Imi pressed her lips together and didn’t answer; her mind worked furiously. She had to escape.

“Go now.”

“What? Where?”

“On deck, wherever you wish.” He shrugged and turned away from her. “I gave you the comfort of my bed while you were asleep to the world, but now I have need of it.” He quirked an eyebrow at her. “Unless you wish to stay and keep me company?” He sat down among his cushions and patted the bed beside him.

“I do not.”

“I thought so.” He threw himself backward, his eyes closed. “Leave the box here. It will be safer.”

So angry she could spit but knowing he was right, Imi rested the box back on the table and swept out.

Chapter Two
 

When she was gone, Seleucus opened his eyes and stared hard at the wooden ceiling above him. He was even more puzzled by the young woman than he had been before.
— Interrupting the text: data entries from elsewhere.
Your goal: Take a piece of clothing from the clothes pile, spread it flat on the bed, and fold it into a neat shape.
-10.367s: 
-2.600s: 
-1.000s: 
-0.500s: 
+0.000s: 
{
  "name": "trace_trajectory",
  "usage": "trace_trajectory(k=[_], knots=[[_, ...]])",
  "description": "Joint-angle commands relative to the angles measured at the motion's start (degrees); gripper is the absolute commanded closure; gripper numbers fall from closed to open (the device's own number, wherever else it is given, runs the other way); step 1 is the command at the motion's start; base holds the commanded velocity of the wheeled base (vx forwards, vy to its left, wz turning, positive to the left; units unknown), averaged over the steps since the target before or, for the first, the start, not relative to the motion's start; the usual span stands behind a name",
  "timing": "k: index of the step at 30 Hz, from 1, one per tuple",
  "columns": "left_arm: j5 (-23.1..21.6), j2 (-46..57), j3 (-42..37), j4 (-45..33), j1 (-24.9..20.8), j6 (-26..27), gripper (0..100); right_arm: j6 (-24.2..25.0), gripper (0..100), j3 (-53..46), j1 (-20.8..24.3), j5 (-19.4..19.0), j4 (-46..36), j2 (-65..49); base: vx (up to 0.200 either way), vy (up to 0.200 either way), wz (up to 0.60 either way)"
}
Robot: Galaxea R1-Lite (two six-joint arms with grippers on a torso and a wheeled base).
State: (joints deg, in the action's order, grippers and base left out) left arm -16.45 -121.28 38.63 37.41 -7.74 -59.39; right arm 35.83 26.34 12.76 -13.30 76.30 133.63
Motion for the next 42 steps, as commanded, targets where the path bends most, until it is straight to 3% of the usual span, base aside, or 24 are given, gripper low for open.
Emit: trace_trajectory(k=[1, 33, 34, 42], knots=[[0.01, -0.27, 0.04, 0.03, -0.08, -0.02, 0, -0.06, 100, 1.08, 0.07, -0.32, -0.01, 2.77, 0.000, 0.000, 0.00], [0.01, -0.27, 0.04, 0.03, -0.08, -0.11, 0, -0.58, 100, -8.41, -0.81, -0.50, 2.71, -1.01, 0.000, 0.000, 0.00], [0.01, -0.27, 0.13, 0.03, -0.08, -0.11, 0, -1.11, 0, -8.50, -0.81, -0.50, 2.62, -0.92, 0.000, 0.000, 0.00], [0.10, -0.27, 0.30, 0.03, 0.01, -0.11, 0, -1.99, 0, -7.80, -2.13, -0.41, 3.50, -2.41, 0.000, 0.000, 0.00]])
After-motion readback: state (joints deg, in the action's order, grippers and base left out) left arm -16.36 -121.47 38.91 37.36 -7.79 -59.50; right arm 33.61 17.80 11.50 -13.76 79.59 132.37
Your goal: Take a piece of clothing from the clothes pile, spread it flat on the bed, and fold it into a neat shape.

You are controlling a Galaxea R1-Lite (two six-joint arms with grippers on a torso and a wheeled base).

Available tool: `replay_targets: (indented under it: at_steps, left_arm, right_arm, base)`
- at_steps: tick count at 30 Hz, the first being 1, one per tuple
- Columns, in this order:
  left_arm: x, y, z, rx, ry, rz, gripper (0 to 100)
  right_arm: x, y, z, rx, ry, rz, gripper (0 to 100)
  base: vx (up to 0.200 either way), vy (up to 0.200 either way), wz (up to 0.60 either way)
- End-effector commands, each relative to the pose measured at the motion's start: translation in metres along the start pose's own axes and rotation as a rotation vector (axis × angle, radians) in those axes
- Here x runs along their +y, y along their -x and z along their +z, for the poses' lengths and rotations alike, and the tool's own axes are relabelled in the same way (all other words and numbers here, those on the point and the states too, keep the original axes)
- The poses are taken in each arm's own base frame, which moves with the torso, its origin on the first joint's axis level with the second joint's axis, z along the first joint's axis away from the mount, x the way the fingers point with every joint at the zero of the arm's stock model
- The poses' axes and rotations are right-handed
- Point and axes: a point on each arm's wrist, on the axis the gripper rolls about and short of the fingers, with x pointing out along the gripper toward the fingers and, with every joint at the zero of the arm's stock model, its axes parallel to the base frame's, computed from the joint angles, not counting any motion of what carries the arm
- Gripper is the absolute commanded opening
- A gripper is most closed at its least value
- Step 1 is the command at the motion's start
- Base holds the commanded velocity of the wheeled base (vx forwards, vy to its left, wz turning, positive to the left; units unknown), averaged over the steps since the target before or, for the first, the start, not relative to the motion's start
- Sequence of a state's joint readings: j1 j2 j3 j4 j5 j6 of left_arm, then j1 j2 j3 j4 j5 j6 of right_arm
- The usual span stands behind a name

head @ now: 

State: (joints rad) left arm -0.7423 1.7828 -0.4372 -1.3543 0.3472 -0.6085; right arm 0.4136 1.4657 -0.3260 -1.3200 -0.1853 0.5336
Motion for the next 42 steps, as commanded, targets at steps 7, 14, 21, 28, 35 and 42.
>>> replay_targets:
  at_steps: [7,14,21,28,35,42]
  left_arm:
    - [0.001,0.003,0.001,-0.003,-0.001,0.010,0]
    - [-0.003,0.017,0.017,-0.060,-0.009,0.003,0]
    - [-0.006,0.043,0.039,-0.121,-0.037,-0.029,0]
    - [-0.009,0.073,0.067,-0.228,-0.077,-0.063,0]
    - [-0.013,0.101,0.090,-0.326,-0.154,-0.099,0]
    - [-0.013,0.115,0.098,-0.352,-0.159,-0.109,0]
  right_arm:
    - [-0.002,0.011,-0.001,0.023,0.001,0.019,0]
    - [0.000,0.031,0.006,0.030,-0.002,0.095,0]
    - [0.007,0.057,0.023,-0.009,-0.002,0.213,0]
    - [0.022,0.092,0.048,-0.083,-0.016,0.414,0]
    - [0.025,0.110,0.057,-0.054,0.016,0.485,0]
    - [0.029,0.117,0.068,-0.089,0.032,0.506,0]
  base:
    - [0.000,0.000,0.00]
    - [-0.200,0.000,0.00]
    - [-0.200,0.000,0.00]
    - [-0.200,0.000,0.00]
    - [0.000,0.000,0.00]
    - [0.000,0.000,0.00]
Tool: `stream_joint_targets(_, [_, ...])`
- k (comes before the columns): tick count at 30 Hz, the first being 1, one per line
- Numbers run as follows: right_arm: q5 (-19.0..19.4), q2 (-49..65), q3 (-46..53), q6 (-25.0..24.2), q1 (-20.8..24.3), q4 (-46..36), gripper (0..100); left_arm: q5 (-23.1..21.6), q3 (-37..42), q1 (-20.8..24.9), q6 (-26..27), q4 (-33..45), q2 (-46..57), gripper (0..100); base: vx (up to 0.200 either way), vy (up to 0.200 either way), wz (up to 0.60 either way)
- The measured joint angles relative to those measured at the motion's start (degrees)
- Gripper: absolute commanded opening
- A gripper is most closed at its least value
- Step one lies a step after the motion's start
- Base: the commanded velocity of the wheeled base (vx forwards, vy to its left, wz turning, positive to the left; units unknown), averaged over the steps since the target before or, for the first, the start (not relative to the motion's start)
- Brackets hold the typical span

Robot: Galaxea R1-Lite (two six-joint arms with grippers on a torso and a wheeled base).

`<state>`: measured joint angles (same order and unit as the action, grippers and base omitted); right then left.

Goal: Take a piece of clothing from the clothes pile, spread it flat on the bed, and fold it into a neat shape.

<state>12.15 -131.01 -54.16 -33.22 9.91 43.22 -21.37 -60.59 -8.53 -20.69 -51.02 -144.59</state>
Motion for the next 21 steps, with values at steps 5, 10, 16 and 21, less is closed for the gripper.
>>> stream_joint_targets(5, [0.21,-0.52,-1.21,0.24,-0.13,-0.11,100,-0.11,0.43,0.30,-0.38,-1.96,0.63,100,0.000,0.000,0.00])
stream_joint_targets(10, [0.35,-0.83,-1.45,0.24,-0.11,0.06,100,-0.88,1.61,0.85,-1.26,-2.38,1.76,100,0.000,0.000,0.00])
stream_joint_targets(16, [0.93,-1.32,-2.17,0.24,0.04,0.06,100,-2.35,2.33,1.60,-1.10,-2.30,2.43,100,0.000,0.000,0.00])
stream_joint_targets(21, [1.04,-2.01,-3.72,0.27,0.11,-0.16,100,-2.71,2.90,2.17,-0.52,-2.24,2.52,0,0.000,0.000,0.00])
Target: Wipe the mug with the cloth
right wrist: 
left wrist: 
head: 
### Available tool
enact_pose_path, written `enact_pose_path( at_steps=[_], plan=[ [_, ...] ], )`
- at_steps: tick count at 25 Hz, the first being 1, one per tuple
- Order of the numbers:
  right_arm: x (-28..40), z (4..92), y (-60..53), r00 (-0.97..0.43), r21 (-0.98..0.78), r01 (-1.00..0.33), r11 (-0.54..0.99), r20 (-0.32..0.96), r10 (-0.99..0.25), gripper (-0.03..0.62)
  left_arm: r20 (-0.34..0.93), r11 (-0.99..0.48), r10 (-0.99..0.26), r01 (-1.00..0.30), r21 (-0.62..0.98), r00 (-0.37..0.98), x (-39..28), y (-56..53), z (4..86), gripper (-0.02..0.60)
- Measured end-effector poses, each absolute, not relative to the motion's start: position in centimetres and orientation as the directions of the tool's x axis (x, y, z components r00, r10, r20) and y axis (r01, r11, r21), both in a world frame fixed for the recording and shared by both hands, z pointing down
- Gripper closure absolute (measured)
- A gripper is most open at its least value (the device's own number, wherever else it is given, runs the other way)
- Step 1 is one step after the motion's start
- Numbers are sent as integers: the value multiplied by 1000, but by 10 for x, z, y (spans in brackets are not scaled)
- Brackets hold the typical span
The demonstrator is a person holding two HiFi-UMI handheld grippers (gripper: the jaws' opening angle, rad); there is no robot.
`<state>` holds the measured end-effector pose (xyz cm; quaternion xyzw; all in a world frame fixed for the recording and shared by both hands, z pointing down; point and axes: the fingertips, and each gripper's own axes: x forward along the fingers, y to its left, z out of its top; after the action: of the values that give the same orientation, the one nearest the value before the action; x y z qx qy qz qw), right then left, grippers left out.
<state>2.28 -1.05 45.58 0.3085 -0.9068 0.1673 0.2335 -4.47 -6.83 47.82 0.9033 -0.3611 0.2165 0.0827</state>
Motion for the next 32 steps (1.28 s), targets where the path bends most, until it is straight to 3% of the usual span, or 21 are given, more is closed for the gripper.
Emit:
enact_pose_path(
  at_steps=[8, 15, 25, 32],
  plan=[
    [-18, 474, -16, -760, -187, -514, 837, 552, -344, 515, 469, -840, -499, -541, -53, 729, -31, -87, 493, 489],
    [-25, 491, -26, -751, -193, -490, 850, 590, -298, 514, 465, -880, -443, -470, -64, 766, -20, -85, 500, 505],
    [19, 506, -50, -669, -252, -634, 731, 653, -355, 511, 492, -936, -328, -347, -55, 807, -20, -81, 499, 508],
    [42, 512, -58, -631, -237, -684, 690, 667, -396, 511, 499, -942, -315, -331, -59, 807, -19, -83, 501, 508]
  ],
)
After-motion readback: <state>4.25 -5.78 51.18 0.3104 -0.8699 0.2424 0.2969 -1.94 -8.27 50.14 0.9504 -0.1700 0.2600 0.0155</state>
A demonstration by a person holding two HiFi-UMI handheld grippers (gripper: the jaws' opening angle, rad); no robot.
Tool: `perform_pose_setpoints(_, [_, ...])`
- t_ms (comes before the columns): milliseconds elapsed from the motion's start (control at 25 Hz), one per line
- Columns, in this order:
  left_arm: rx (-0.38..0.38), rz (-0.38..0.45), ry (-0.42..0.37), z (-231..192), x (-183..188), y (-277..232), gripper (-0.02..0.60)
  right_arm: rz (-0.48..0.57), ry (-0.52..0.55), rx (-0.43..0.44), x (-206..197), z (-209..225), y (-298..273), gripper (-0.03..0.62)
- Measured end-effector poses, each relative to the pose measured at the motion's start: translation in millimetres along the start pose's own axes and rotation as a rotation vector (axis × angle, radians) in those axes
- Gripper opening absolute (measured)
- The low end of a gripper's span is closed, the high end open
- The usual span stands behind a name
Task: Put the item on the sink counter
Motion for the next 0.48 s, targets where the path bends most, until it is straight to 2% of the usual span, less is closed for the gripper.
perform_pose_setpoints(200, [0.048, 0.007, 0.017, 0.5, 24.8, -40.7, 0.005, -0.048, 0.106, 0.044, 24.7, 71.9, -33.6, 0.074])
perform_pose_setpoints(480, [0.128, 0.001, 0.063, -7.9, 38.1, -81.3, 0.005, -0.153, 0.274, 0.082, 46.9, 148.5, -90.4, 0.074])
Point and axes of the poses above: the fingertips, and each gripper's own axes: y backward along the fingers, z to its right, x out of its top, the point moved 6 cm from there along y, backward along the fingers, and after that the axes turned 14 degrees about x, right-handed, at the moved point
He had kept his face expressionless, but he’d immediately recognized the importance of the articles in the ivory box. Almost every depiction of Isis that he’d ever seen showed her carrying the sistrum, while the uraeus, the snake on the bejeweled diadem, symbolized the power of Egyptian royalty. He remembered seeing the present queen’s father during his visit to Carthage. His mother had taken him to see Pharaoh Ptolemy’s procession, and he remembered that the pharaoh had worn a diadem very similar to the one his mysterious captive carried. How it had shone in the mid–day sun! Sweat beaded Seleucus’s forehead. Not just similar; it looked exactly like it. But how was that possible and how had it come into the possession of this slip of a woman?

Seleucus squeezed his eyes shut as he tried to put it all together. Hadn’t he heard some rumor while Caesar was alive that when Egypt’s queen went to Rome to be with him, she had taken certain of the royal family’s treasures with her? It was said she’d left them behind in the Temple of Venus for safe–keeping.